Prompt — Only one span of the listing below should come back. It runs from the line with "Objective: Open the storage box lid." through the line with "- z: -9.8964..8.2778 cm", and each of its lines must be reproduced exactly.

Provided entries —
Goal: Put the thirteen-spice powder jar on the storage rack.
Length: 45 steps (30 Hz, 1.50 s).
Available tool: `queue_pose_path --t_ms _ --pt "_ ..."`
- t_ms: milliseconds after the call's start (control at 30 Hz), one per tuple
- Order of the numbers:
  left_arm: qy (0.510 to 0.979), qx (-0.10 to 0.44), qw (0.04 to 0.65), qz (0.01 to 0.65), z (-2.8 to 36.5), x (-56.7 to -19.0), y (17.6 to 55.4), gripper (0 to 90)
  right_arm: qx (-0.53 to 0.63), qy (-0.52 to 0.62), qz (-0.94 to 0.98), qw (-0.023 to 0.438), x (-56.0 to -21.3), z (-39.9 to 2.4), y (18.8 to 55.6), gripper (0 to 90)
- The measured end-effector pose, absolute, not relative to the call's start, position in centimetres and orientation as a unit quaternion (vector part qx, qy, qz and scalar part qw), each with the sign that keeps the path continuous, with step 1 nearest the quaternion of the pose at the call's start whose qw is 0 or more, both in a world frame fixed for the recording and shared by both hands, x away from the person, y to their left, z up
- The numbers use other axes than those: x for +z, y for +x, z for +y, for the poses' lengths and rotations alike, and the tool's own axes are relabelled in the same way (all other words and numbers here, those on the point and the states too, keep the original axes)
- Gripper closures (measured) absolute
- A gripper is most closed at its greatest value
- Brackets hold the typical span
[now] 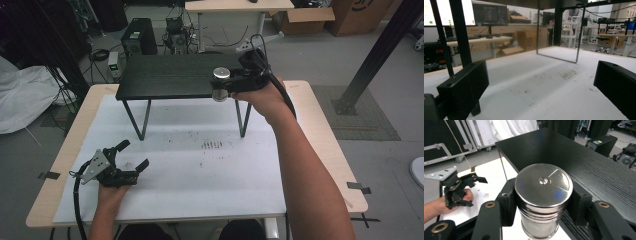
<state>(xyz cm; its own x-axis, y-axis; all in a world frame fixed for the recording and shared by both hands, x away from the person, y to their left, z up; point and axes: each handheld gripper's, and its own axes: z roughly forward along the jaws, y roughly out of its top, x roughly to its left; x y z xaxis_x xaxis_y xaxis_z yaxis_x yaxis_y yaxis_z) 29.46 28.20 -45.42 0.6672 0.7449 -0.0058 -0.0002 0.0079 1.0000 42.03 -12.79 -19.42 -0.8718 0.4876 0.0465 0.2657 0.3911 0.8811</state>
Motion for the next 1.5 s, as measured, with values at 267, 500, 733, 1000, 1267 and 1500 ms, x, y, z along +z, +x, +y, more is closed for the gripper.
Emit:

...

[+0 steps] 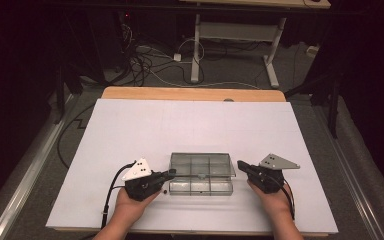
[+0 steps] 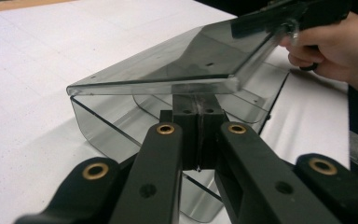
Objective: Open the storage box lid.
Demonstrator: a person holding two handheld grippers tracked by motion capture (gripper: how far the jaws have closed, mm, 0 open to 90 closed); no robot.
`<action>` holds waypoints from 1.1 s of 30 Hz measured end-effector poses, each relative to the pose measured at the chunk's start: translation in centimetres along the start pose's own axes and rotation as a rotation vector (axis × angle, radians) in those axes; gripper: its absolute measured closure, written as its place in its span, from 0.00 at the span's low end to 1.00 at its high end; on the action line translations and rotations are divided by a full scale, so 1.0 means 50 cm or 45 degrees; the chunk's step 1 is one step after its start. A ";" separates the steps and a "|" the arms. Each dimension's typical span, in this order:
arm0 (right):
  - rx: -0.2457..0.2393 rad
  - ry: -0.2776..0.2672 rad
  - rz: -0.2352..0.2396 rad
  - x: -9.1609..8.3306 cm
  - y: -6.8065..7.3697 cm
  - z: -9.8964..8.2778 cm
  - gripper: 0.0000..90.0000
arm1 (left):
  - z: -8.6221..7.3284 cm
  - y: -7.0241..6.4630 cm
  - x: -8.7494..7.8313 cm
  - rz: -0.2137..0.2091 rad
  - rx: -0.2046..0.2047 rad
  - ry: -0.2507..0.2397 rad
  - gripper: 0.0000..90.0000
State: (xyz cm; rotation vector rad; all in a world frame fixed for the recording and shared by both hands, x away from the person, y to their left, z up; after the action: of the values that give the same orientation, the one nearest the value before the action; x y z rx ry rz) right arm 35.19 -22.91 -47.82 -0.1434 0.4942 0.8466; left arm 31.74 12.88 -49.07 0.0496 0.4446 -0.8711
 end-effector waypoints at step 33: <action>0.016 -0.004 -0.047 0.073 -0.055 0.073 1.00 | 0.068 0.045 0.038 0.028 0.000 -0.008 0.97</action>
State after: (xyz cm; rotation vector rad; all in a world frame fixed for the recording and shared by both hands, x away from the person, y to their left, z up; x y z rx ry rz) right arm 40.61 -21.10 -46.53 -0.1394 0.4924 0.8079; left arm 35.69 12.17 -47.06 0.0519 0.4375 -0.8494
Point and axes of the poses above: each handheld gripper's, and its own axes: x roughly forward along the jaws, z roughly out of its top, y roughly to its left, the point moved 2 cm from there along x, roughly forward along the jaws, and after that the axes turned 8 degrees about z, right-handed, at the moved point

Result below —
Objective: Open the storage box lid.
Demonstrator: a person holding two handheld grippers tracked by motion capture (gripper: how far the jaws have closed, mm, 0 open to 90 closed); no robot.
`<action>` holds waypoints from 1.1 s of 30 Hz measured end-effector poses, each relative to the pose measured at the chunk's start: translation in centimetres along the start pose's own axes and rotation as a rotation vector (axis × angle, radians) in those axes; gripper: its absolute measured closure, written as its place in its span, from 0.00 at the span's low end to 1.00 at its high end; on the action line translations and rotations are divided by a full scale, so 1.0 means 50 cm or 45 degrees; the chunk's step 1 is one step after its start. A ";" separates the steps and a "|" the arms. Each dimension's typical span, in this order:
arm0 (right):
  - rx: -0.2457..0.2393 rad
  - ry: -0.2776..0.2672 rad
  - rz: -0.2352..0.2396 rad
  - x: -9.1609..8.3306 cm
  - y: -6.8065..7.3697 cm
  - z: -9.8964..8.2778 cm

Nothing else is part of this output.